There are more drugs, insanity is reality, I can’t dream, I trance.
I’m shivering under a blanket. I’m watching the Super Bowl Champion Green Bay Packers on TV.
I want to call her. I don’t know when I’ve felt worse or when I’ve felt better.
The last drunk pathetic phone call I made to her she only accepted if I promised never to call her again. I’ve pretty much kept my promise. Last Christmas I called. She answered and I hung up.
But there was another phone call. A call before I even knew her. Or fell in love with her.
We were introduced when she was working. I was in the studio to do an album cover. She was an angel. I talked to her. I told her I’d just come back from Asia but lived in Paris. I was trying to impress her with my travels since my personality was not the way to do it. A few days later I went back to the studio. She gave me her phone number. I remember the blue ink appearing on the white napkin making her name true to me.
The day I meet her was a couple of weeks after I was released from the hospital. After the second suicide attempt they got me. But Terry came to the rescue. I was hooked up to some machine. Tubes and wires were in my nose and on my chest. But I wasn’t really chained to the bed. I was naked except for my suede trousers. It was a rock and roll moment.

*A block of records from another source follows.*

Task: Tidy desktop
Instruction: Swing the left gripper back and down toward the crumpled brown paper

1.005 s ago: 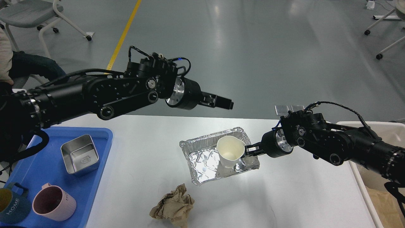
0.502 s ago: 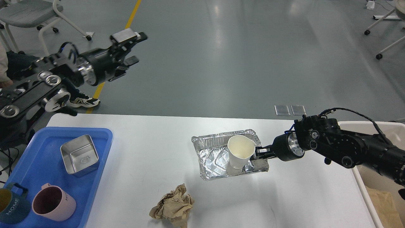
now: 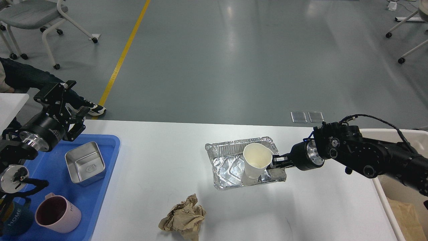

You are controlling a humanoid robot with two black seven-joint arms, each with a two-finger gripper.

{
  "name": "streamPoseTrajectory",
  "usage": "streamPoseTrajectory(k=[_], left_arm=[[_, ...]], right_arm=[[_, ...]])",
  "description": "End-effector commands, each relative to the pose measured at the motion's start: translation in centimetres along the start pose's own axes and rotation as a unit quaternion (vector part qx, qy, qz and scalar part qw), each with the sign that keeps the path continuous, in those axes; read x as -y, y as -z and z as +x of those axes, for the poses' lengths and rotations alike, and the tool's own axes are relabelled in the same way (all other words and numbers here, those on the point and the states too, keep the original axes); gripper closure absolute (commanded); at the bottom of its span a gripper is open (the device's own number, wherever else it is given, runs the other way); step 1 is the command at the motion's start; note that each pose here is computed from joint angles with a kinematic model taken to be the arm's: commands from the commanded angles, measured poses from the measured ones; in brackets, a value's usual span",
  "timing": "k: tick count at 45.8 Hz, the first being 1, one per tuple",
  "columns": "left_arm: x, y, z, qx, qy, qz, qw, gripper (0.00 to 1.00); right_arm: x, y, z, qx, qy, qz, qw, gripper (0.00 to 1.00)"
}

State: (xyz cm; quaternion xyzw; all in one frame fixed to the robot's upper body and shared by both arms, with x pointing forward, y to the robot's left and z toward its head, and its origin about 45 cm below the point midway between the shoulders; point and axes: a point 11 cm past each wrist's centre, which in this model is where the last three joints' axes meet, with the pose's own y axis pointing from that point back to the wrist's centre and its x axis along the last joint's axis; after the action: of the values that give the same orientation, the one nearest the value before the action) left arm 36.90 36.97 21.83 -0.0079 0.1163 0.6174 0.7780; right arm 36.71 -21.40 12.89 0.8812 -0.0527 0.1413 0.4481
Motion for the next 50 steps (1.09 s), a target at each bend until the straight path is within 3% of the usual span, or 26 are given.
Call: streamPoseTrajectory(k=[1, 9, 21, 29, 41, 50], left_arm=[[-0.1, 0.3, -0.4, -0.005, 0.001, 0.001, 1.000, 0.05], [-0.6, 1.3, -1.1, 0.033, 0.016, 0.033, 0.999, 0.06], [-5.6, 1.1, 1.2, 0.248, 0.044, 0.164, 0.954, 0.06], [-6.4, 0.3, 2.6, 0.344, 0.026, 0.170, 0.923, 0.06], [-8.1, 1.5, -2.6, 0.364, 0.082, 0.167, 0.912, 0.06], [-9.9, 5.1, -3.2, 0.362, 0.112, 0.216, 0.900, 0.06]], right_arm=[[-0.1, -0.2, 0.0, 0.000, -0.001, -0.002, 1.000, 1.00], [-0.1, -0.3, 0.0, 0.001, -0.003, -0.004, 1.000, 1.00], [0.0, -0.7, -0.5, -0.001, 0.004, -0.009, 1.000, 1.00], [0.2, -0.5, -0.5, -0.001, 0.005, -0.009, 1.000, 1.00], [0.1, -0.6, -0.5, -0.001, 0.004, -0.010, 1.000, 1.00], [0.2, -0.7, -0.6, 0.000, 0.005, -0.009, 1.000, 1.00]])
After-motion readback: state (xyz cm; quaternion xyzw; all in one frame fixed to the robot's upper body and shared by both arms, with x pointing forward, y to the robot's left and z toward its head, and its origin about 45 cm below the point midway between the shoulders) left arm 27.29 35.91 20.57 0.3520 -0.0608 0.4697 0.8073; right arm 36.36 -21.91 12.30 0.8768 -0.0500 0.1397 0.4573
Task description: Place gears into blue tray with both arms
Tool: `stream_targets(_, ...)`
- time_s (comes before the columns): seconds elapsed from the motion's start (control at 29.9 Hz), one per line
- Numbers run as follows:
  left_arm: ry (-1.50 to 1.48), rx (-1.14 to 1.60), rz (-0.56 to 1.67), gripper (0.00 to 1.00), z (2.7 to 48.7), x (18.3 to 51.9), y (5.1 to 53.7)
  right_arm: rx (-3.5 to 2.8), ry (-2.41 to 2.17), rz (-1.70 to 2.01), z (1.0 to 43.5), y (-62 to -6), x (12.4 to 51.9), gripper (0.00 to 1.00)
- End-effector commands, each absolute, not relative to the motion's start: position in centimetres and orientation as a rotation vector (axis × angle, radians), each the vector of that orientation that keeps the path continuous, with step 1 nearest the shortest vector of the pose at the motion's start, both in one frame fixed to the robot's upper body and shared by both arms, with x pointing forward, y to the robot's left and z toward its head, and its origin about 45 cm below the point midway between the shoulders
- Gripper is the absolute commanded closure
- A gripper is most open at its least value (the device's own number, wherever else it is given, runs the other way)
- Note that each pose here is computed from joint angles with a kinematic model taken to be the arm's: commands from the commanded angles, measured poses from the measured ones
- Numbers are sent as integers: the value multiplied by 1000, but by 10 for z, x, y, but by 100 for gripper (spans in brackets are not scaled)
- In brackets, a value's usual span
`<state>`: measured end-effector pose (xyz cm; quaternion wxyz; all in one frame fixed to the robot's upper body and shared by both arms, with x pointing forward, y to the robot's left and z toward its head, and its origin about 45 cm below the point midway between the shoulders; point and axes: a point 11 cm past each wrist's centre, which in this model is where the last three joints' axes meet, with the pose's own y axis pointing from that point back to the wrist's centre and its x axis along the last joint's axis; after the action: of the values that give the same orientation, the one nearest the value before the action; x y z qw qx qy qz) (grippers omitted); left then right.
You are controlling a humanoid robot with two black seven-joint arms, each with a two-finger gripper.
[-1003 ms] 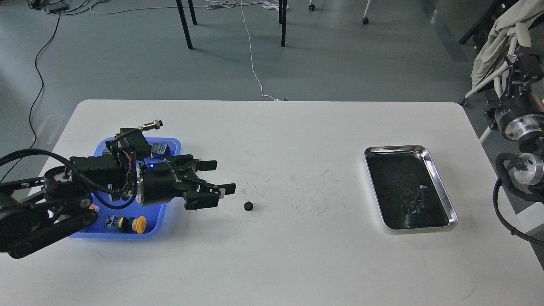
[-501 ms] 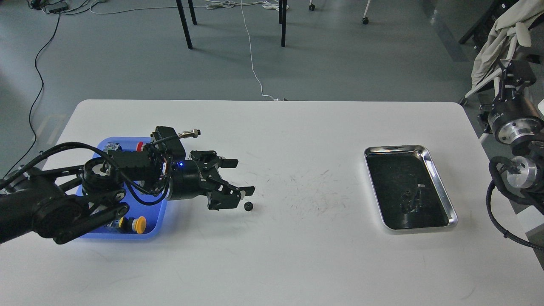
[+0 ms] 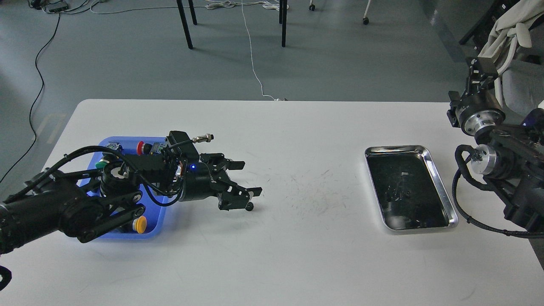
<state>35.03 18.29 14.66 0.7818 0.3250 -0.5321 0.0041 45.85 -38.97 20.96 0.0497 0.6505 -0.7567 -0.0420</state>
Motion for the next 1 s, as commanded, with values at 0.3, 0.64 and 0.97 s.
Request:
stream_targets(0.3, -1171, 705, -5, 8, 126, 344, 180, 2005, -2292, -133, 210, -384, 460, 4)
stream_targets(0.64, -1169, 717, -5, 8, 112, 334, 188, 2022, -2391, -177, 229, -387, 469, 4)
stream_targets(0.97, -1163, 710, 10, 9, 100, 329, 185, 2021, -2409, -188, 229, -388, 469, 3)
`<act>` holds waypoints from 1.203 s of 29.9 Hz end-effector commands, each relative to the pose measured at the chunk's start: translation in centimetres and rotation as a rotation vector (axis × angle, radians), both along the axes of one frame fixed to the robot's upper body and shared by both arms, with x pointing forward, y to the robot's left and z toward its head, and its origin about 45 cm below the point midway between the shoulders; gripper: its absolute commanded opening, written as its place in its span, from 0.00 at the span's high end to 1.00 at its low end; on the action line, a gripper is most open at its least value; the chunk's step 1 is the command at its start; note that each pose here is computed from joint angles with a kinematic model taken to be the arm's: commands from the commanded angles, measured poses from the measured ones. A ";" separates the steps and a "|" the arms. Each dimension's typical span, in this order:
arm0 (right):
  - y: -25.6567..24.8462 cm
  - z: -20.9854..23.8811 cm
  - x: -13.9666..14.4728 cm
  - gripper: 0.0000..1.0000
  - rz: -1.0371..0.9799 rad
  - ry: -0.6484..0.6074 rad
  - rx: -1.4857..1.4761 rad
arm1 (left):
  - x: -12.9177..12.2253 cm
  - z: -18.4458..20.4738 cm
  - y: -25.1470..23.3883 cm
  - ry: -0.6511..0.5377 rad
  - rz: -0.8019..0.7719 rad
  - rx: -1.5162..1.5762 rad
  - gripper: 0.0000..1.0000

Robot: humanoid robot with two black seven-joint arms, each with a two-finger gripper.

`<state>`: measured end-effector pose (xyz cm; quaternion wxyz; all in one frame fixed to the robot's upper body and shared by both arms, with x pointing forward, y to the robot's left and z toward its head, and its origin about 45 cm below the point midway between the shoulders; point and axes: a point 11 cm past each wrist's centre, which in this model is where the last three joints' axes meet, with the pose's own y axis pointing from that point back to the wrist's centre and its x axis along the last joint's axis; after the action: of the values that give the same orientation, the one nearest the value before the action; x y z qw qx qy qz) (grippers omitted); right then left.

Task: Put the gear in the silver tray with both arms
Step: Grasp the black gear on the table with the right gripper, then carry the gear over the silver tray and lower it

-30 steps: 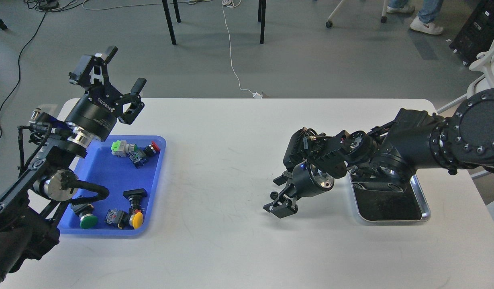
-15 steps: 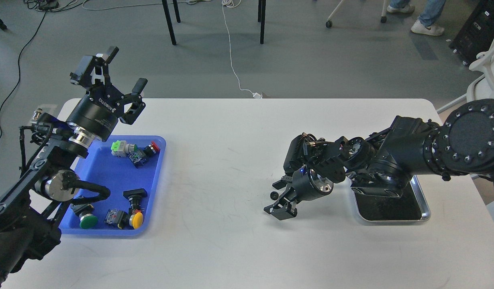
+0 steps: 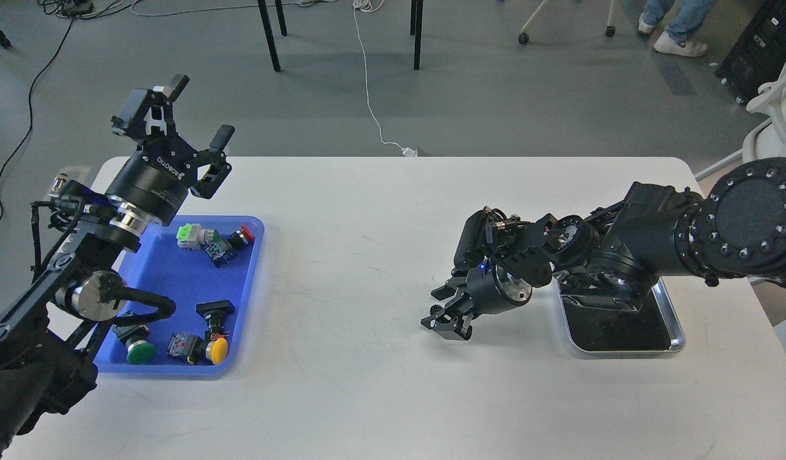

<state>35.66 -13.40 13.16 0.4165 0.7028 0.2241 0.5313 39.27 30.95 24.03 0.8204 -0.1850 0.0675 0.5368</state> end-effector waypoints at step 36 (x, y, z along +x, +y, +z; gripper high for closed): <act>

Terry unhooked me and carried me out. We rented a film and ordered pizza. It was a short escape. I was put into a mental ward then next day. A three hundred pound woman, and she thought there were three of her, took up all my space. No freedom to die. God came over the speakers every morning to wake me up. Lights went out to make me sleep. And the three hundred pound woman would take her plastic spoon and shoot peas at me every meal. There were so many peas it must have been all three of her shooting them.
For three weeks I called her. Just once a week. I wanted to spend time with her. But I knew it wouldn’t go anywhere. I wanted to die. Three strikes you’re out.
I never got in touch with her. But I was ready. I cleaned my room. I showered and shaved. I had paper to write my note. When I was looking for a pen I found her napkin. I called her. She answered the phone. I asked what she was doing.
"Nothing," she said.
She asked what I was doing. I looked around the room.
"Nothing," I said
She asked if I wanted to meet.
I met her downtown. We walked around. The city seemed like a ghost town. It was my first time on a first date. There was no uneasiness. I felt comfortable in her presence. We went to an authentic French restaurant down by the market. We ate cheese and drank champagne and wine. I slept over at her flat. We talked and touched.
The next day I paid my phone bill and threw the gun in the lake.
For better or worse she saved my life and I ruined hers. I never did anything but love her. I mean I didn’t hit her or cheat on her or those other mundane things that come to mind when a couple breaks up. I did nothing but love her and it wasn’t good enough. It burns at my soul.
I’m fucked up. The doctors I’ve seen would tell me that. They would tell me that I don’t really love her, it’s the idea of her. You must love yourself before you can love others or they can love you. But no more doctors. One doctor was stupid. He told me to comb my hair and I’d feel better about myself. I did and it didn’t work. Another doctor was evil. He touched me when he shouldn’t have. I messed around with gender roles and kissed a boy. It didn’t work. That fucker killed something inside of me and turned my outside hideous. I remember the day it happened though I don’t remember the night. That night she had a party, I remember that much because my sister was in town and it was the first time they meet. That night I took all the pills I could find. One minute I’m talking to Courtney Love, the next minute nothing. When I woke up my sister called me an asshole. But the one I loved said nothing. I made a fool of myself in front of all her beautiful friends.
There is so much I want to tell her but the way things are now I can’t. I have a promise to keep. I just wish she knew she saved my life. I’m going through this alone. There will be no more phone calls.